▶ _REQUIRED ACTION_:
Only the pictures are to be left out; return the rest of the data exactly as it stands.

▶ _PROVIDED ENTRIES_:
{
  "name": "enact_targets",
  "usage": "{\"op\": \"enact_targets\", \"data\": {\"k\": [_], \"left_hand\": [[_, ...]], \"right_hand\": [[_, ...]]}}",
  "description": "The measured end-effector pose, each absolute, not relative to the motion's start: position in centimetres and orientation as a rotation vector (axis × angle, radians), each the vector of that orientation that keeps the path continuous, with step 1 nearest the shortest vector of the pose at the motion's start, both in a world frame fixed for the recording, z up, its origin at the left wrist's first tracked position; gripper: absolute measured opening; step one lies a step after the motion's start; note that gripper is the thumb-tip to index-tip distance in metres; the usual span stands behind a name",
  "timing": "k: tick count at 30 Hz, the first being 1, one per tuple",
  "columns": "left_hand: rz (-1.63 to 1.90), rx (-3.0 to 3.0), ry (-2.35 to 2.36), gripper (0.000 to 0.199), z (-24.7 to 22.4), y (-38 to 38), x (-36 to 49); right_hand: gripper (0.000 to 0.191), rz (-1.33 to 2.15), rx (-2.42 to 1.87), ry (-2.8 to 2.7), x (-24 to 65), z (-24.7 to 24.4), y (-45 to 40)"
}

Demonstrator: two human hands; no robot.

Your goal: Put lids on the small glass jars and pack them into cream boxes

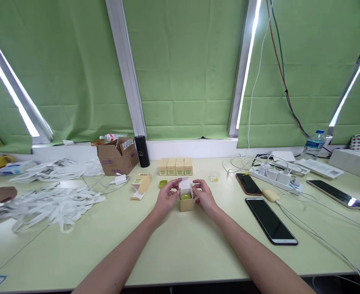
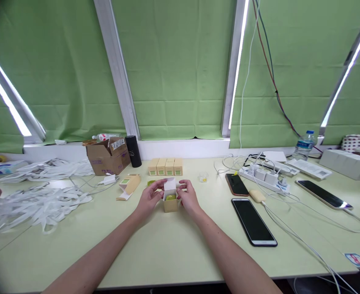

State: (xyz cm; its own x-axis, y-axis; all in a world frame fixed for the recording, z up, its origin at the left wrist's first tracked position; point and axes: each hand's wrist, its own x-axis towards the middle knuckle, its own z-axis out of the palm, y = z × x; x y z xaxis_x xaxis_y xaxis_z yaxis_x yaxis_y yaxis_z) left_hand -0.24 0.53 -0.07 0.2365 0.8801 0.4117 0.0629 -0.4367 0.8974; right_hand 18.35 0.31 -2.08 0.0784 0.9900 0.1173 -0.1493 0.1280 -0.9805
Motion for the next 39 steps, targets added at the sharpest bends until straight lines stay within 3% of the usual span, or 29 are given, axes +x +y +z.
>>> {"op": "enact_targets", "data": {"k": [29,39], "left_hand": [[1.212,1.813,0.944,0.037,-1.3,1.0,0.2],[1.252,1.869,0.934,0.018,-0.6,0.6,0.3]], "right_hand": [[0.047,1.002,-1.072,-1.309,17.8,-3.1,0.4],[0.027,0.731,-1.014,-1.413,17.9,-2.8,0.2]]}}
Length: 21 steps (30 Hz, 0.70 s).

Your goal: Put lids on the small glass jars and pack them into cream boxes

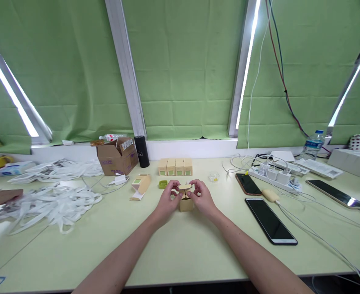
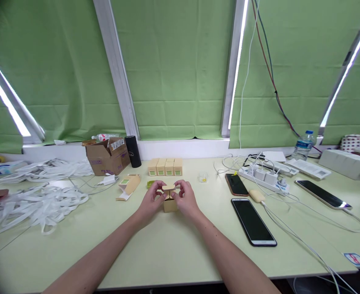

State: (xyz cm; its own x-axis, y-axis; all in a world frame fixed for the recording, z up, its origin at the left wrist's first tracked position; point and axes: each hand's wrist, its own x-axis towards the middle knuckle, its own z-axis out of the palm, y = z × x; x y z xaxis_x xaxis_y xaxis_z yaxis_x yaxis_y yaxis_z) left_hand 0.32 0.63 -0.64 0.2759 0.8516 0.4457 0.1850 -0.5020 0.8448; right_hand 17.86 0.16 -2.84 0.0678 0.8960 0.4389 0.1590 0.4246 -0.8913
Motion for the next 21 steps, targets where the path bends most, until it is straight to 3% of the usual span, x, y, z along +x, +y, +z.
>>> {"op": "enact_targets", "data": {"k": [17,21], "left_hand": [[1.318,2.071,0.913,0.006,-0.1,0.4,-0.2],[1.385,2.221,0.785,0.010,0.7,-0.1,-0.9]], "right_hand": [[0.006,0.526,-0.832,-1.545,18.8,-1.0,-1.6],[0.007,0.454,-0.830,-1.605,18.9,-1.3,-1.4]]}}
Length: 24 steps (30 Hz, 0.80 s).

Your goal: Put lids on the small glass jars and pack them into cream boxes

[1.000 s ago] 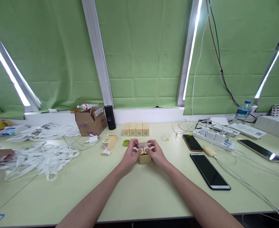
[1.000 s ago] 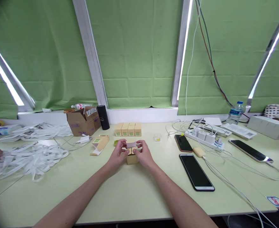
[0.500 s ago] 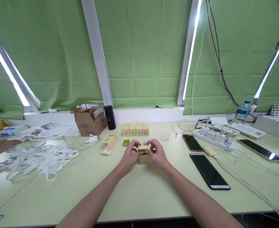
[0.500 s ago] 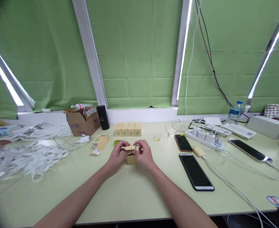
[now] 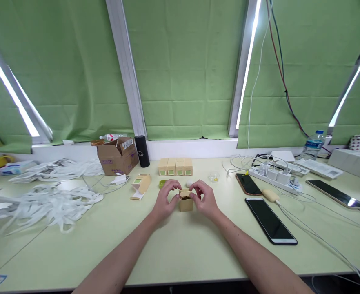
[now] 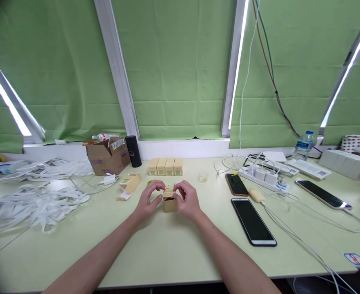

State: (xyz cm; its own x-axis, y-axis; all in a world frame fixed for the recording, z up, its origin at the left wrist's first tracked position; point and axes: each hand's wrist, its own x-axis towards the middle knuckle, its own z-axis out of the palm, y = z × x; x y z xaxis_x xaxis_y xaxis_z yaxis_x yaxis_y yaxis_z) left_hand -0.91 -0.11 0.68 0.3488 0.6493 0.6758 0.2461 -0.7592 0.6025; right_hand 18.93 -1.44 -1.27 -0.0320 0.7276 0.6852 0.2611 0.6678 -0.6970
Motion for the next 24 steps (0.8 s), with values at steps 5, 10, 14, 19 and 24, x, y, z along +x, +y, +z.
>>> {"op": "enact_targets", "data": {"k": [5,10,14,19,24], "left_hand": [[1.381,2.362,0.793,0.011,1.09,-0.64,-1.29],[1.331,2.424,0.832,0.007,1.05,-0.81,-1.26],[1.336,2.456,0.814,0.004,0.87,-0.75,-1.27],[1.352,2.468,0.801,0.005,0.65,-0.67,-1.27],[1.328,2.458,0.827,0.002,0.72,-0.72,-1.27]], "right_hand": [[0.006,0.372,-0.844,-1.684,19.07,-1.14,-1.78],[0.005,0.355,-0.858,-1.731,19.00,-1.20,-1.93],[0.006,0.350,-0.846,-1.735,18.92,-1.25,-1.91],[0.009,0.314,-0.838,-1.745,18.90,-1.24,-1.89],[0.008,0.304,-0.862,-1.752,18.89,-1.30,-1.91]]}}
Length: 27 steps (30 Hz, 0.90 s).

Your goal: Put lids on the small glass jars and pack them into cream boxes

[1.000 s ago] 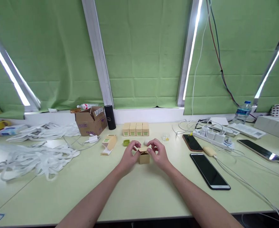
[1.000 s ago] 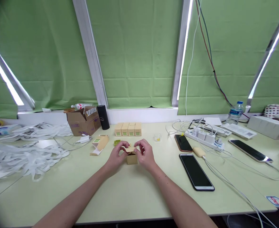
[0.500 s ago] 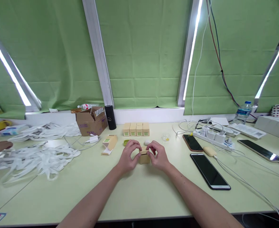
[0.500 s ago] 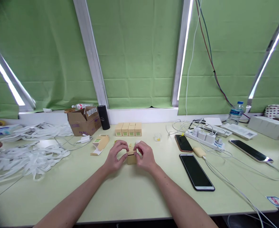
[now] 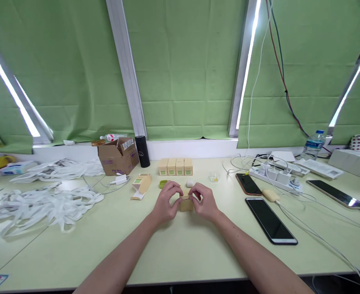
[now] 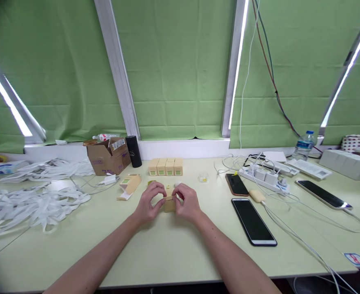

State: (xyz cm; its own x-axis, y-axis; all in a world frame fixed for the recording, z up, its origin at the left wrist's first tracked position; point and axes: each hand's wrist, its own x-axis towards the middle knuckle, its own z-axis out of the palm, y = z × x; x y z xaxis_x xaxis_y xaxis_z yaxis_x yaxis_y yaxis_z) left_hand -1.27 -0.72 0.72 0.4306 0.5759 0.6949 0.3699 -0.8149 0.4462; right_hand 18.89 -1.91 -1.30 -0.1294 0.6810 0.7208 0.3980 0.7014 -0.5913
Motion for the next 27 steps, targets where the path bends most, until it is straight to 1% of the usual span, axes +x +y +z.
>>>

▶ _EXERCISE ANSWER_:
{
  "name": "enact_targets",
  "usage": "{\"op\": \"enact_targets\", \"data\": {\"k\": [_], \"left_hand\": [[_, ...]], \"right_hand\": [[_, ...]]}}",
  "description": "The measured end-effector pose, each absolute, not relative to the motion's start: position in centimetres and orientation as a rotation vector (axis × angle, radians), each the vector of that orientation that keeps the path continuous, with step 1 nearest the shortest vector of the pose at the motion's start, both in a world frame fixed for the recording, z up, its origin at the left wrist's first tracked position; gripper: absolute measured opening; step one lies a step after the motion's start; note that gripper is the thumb-tip to index-tip distance in metres; the usual span stands behind a name",
  "timing": "k: tick count at 30 Hz, the first being 1, one per tuple",
  "columns": "left_hand: rz (-1.63 to 1.90), rx (-3.0 to 3.0), ry (-2.35 to 2.36), gripper (0.000 to 0.199), z (-24.7 to 22.4), y (-38 to 38), x (-36 to 49); right_hand: gripper (0.000 to 0.191), rz (-1.33 to 2.15), rx (-2.42 to 1.87), ry (-2.8 to 2.7), x (-24 to 65), z (-24.7 to 24.4), y (-45 to 40)"
}

Demonstrator: two human hands; no robot.

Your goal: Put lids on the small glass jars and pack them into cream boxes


State: (xyz cm; its own x-axis, y-axis; all in a world frame fixed for the recording, z up, its origin at the left wrist's first tracked position; point and axes: each hand's wrist, its own x-axis towards the middle knuckle, its own z-axis out of the palm, y = z × x; x y z xaxis_x xaxis_y xaxis_z yaxis_x yaxis_y yaxis_z) left_hand -0.24 0.53 -0.07 0.2365 0.8801 0.4117 0.0629 -0.4367 0.8974; right_hand 18.35 0.31 -2.08 0.0784 0.9900 0.1173 -0.1493 0.1280 -0.9805
Motion for the next 39 steps, targets added at the sharpest bends until straight lines stay within 3% of the usual span, or 29 are given, axes +x +y +z.
>>> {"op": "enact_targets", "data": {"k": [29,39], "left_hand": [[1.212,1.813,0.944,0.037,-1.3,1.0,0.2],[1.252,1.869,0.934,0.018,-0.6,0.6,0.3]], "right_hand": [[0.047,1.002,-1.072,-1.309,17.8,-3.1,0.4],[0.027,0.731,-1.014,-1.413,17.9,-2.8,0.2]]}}
Length: 21 steps (30 Hz, 0.70 s).

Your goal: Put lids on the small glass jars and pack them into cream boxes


State: (xyz cm; its own x-axis, y-axis; all in a world frame fixed for the recording, z up, its origin at the left wrist's first tracked position; point and axes: each hand's wrist, its own x-axis towards the middle knuckle, its own z-axis out of the palm, y = z × x; x y z xaxis_x xaxis_y xaxis_z yaxis_x yaxis_y yaxis_z) left_hand 0.32 0.63 -0.64 0.2759 0.8516 0.4457 0.1850 -0.5020 0.8448; right_hand 17.86 0.16 -2.84 0.0678 0.8960 0.4389 0.1590 0.4246 -0.8913
Motion for the next 21 steps, targets where the path bends most, until it is straight to 3% of the usual span, x, y, z along +x, +y, +z.
>>> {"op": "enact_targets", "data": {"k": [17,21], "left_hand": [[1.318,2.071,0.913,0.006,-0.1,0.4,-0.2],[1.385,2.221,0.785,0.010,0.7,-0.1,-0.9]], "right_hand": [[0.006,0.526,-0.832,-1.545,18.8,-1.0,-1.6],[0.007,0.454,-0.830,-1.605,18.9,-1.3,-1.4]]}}
Length: 24 steps (30 Hz, 0.80 s).

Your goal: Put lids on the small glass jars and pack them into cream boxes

[1.000 s ago] 
[1.000 s ago] 
[0.500 s ago] 
[0.500 s ago] 
[now] 
[now] 

State: (xyz cm; its own x-axis, y-axis; all in a world frame fixed for the recording, z up, its origin at the left wrist's first tracked position; point and axes: each hand's wrist, its own x-axis towards the middle knuckle, its own z-axis out of the palm, y = z × x; x y z xaxis_x xaxis_y xaxis_z yaxis_x yaxis_y yaxis_z) left_hand -0.91 -0.11 0.68 0.3488 0.6493 0.6758 0.2461 -0.7592 0.6025; right_hand 18.93 -1.44 -1.27 -0.0320 0.7276 0.6852 0.2611 0.6678 -0.6970
Motion for the next 24 steps (0.8 s), with values at steps 5, 10, 14, 19 and 24, x, y, z along +x, +y, +z.
>>> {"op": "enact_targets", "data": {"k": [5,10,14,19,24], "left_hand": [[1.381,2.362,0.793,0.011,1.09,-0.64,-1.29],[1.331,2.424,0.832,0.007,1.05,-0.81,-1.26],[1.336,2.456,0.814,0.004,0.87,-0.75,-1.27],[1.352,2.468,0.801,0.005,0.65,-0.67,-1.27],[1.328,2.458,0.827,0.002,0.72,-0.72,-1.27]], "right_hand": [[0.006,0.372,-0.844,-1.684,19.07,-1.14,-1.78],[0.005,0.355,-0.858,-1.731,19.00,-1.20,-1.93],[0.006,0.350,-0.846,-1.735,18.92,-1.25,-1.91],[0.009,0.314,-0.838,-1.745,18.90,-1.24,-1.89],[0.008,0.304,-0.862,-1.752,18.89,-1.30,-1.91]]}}
Length: 27 steps (30 Hz, 0.90 s).

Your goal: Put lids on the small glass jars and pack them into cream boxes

[1.000 s ago] 
[1.000 s ago] 
[0.500 s ago] 
[0.500 s ago] 
[now] 
[now] 

State: (xyz cm; its own x-axis, y-axis; all in a world frame fixed for the recording, z up, its origin at the left wrist's first tracked position; point and axes: each hand's wrist, its own x-axis towards the middle knuckle, its own z-axis out of the palm, y = z × x; x y z xaxis_x xaxis_y xaxis_z yaxis_x yaxis_y yaxis_z) left_hand -1.27 -0.72 0.72 0.4306 0.5759 0.6949 0.3699 -0.8149 0.4462; right_hand 18.89 -1.91 -1.30 -0.1294 0.6810 0.7208 0.3980 0.7014 -0.5913
Motion for the next 27 steps, targets where the path bends most, until it is straight to 1% of the usual span, axes +x +y +z.
>>>

The output is complete.